= Beginning of Section =
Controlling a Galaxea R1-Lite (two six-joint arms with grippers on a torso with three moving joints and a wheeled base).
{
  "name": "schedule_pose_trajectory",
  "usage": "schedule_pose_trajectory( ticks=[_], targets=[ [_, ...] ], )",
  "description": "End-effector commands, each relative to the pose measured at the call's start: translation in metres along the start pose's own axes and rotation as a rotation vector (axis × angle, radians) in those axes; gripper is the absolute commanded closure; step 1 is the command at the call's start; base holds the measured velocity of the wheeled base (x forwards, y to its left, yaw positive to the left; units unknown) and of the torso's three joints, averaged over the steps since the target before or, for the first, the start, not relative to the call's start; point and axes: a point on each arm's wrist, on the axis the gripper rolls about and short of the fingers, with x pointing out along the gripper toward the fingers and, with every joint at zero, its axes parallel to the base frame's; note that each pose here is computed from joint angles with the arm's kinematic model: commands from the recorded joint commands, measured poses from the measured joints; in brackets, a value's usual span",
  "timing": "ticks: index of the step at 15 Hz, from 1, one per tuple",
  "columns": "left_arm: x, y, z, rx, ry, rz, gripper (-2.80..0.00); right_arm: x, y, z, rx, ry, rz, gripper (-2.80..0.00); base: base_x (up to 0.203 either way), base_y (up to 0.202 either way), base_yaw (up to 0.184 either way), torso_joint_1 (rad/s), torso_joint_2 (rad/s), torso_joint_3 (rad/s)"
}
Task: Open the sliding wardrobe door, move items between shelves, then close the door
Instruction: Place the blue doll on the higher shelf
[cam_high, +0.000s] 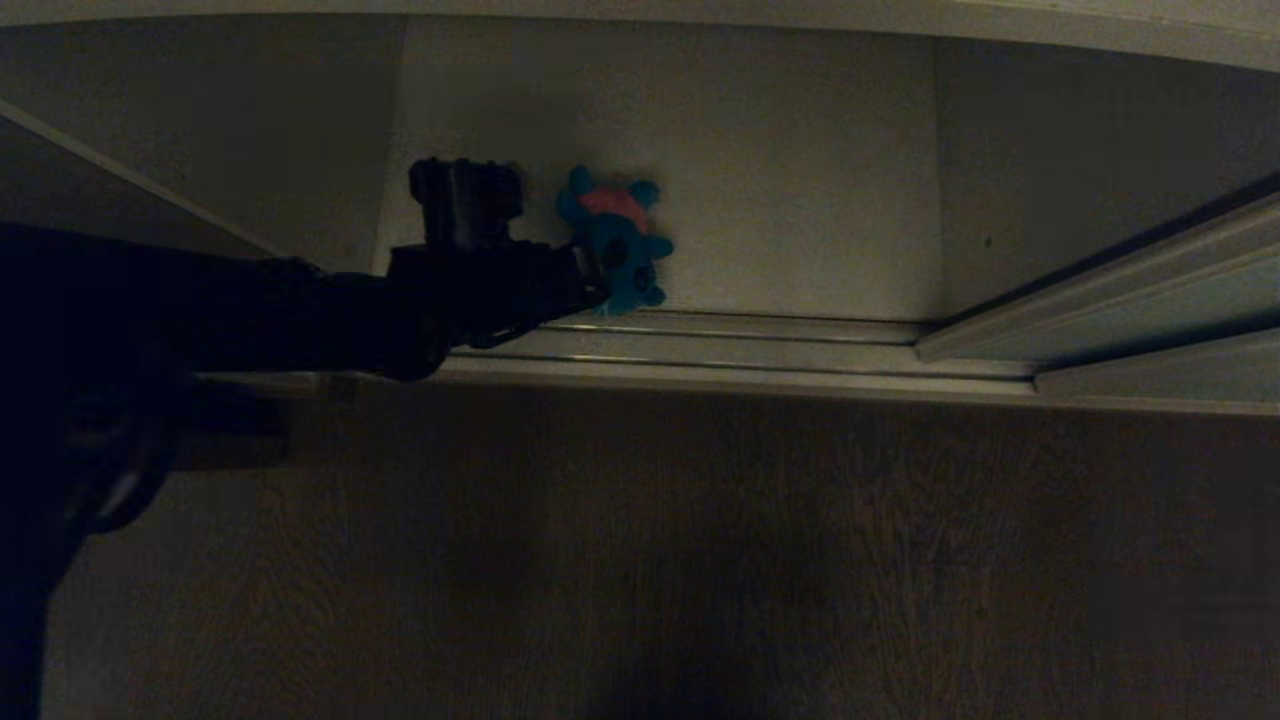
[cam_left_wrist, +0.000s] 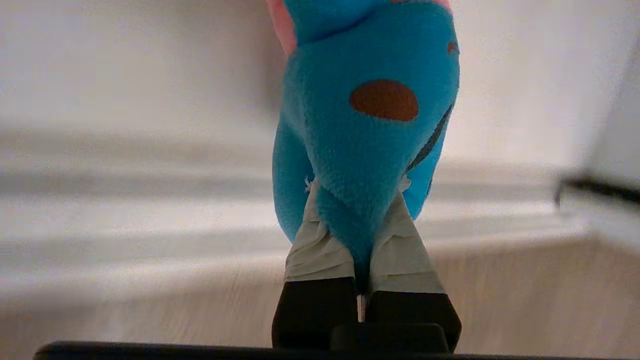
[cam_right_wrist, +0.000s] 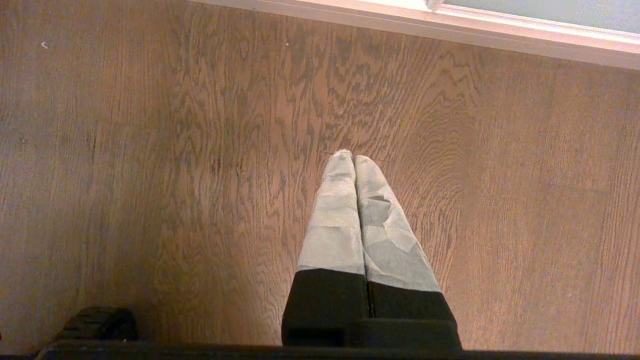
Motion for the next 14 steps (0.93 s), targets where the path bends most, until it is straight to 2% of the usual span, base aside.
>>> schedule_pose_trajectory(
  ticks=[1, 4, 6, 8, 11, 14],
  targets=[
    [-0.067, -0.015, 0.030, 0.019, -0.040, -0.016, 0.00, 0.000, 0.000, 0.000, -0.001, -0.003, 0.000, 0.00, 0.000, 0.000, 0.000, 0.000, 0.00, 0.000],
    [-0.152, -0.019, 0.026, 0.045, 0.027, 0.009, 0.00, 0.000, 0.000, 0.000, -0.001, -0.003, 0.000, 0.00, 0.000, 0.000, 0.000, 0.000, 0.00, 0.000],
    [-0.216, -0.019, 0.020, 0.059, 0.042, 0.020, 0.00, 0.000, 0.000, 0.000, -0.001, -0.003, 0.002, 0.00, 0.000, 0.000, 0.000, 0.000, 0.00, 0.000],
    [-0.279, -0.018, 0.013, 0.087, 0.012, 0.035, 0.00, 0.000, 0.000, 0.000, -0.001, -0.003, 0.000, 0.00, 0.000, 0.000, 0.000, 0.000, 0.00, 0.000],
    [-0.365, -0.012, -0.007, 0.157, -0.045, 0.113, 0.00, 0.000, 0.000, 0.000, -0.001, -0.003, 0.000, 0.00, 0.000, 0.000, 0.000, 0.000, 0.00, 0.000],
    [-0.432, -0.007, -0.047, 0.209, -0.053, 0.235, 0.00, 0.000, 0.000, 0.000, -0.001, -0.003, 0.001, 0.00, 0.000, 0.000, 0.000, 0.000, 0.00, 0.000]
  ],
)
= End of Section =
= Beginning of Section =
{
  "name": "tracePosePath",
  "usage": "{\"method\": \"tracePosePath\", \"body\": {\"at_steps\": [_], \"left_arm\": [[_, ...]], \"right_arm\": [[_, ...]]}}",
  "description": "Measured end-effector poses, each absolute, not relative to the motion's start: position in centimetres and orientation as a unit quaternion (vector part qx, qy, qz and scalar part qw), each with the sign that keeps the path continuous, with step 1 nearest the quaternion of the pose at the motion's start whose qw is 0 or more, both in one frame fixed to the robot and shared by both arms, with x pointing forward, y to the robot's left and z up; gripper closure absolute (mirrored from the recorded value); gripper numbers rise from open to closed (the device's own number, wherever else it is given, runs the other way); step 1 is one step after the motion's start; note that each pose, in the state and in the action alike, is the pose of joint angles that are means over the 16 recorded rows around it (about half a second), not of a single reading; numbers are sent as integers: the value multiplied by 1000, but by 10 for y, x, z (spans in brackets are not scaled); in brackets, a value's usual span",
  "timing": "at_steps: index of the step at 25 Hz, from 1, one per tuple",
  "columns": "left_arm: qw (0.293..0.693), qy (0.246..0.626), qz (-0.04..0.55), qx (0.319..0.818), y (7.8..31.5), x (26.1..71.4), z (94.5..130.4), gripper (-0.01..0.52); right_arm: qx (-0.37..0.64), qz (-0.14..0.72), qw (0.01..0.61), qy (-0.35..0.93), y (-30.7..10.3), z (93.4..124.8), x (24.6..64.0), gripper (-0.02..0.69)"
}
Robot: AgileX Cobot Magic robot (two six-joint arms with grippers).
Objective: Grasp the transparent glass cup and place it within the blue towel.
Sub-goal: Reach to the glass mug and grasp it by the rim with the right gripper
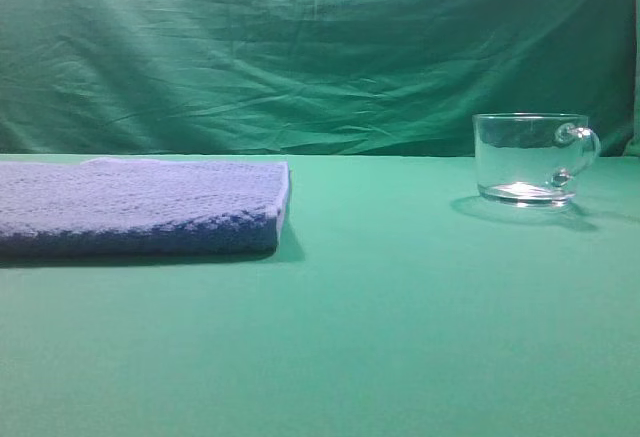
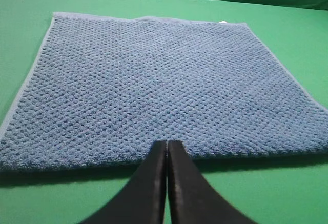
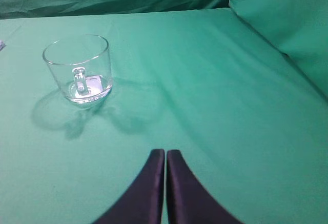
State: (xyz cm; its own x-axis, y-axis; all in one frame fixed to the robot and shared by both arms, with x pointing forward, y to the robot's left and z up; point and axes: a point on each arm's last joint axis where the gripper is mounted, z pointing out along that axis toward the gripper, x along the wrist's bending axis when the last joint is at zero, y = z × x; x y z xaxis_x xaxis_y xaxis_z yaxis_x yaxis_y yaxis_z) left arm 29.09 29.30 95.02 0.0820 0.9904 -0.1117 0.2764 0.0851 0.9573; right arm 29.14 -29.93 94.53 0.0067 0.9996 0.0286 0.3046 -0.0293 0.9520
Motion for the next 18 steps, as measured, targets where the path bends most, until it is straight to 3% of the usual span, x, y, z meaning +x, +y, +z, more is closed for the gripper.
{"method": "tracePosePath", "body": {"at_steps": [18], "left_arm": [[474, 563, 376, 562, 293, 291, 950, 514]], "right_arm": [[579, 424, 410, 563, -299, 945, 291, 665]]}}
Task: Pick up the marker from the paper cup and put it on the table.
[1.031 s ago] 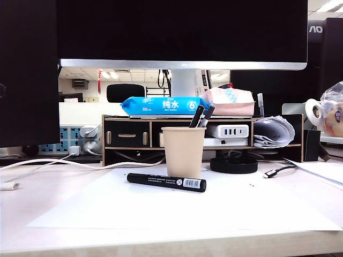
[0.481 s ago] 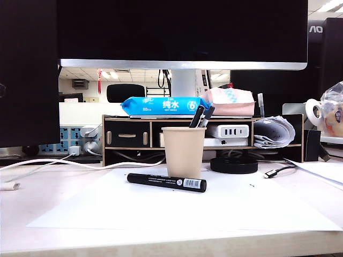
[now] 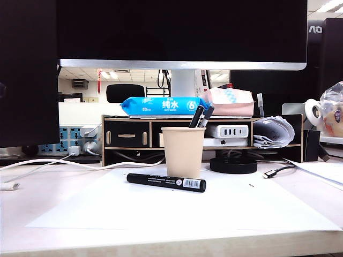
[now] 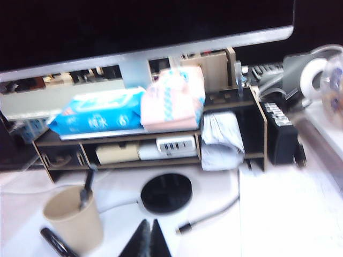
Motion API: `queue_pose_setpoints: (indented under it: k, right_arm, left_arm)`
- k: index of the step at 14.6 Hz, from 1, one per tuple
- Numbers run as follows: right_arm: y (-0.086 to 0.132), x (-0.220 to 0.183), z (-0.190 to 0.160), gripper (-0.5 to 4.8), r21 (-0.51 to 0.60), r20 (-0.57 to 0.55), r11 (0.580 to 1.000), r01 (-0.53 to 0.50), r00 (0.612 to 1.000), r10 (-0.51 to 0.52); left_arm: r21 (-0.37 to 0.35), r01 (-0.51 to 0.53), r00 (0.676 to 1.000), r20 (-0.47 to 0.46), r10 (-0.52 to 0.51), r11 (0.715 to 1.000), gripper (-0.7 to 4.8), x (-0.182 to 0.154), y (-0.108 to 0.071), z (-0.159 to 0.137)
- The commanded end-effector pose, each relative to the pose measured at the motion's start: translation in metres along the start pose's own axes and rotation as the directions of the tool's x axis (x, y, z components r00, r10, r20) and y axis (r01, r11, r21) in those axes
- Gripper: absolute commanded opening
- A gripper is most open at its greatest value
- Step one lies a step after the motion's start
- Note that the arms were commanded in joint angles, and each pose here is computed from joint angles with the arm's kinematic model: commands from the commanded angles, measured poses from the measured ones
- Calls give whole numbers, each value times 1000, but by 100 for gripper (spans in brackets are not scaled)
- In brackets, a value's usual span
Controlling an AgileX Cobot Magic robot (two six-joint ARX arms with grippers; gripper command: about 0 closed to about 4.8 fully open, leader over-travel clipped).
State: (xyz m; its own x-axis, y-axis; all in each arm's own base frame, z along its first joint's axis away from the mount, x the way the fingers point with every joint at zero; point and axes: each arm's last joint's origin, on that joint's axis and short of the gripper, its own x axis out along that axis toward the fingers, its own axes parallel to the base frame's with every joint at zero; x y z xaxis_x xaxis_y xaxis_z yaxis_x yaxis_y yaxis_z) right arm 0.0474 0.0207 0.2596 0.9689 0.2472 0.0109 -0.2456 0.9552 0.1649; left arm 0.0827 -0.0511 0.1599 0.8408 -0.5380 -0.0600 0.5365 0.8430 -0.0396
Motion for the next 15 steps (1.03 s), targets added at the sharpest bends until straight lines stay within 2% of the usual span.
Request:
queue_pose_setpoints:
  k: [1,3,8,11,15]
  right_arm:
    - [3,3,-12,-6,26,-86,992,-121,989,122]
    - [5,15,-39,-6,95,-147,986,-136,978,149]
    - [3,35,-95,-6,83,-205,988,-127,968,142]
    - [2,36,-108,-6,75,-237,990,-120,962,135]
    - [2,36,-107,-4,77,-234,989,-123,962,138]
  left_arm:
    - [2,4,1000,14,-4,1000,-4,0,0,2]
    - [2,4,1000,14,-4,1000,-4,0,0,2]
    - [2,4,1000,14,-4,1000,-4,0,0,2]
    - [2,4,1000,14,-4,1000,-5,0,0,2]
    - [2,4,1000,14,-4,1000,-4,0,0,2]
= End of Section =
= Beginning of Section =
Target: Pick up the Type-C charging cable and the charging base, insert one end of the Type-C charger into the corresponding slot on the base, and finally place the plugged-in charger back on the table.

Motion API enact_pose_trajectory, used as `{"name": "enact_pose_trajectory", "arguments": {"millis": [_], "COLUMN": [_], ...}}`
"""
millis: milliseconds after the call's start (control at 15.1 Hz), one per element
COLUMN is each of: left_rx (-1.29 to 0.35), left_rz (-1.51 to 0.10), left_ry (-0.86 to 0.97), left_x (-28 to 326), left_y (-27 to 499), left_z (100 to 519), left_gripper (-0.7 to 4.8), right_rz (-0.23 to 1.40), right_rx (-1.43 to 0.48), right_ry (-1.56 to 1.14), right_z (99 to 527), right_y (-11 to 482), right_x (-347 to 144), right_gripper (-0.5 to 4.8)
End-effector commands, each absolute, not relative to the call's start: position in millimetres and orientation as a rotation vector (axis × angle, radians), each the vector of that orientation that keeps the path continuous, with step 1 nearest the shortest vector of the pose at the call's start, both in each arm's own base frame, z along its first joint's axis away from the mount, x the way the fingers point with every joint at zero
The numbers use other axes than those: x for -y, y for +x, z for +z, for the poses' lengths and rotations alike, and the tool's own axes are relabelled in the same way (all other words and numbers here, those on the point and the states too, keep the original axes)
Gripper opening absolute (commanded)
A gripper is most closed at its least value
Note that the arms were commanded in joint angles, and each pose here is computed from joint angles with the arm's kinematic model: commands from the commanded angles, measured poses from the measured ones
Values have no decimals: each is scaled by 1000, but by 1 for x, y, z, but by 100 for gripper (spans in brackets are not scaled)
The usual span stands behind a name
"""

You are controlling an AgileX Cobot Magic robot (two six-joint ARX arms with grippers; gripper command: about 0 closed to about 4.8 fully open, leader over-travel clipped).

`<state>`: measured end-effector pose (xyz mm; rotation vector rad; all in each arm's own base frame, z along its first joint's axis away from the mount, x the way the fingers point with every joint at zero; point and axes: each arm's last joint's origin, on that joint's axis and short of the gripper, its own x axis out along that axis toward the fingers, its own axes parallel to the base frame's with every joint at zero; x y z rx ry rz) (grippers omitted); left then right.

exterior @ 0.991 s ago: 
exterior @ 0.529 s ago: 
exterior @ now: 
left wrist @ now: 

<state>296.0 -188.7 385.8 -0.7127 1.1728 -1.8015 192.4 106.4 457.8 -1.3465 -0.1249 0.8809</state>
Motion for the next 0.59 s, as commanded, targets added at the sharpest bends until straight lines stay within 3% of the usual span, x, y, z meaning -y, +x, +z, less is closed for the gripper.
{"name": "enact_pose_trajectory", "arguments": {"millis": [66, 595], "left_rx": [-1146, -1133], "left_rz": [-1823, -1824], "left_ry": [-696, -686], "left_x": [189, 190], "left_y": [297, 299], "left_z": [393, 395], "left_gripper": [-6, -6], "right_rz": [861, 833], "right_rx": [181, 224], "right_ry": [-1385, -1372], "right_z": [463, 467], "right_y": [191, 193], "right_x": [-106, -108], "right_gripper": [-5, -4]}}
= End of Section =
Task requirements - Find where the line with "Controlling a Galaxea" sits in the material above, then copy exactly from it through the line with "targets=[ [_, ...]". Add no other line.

Response -
Controlling a Galaxea R1-Lite (two six-joint arms with grippers on a torso with three moving joints and a wheeled base).
{
  "name": "schedule_pose_trajectory",
  "usage": "schedule_pose_trajectory( ticks=[_], targets=[ [_, ...] ], )",

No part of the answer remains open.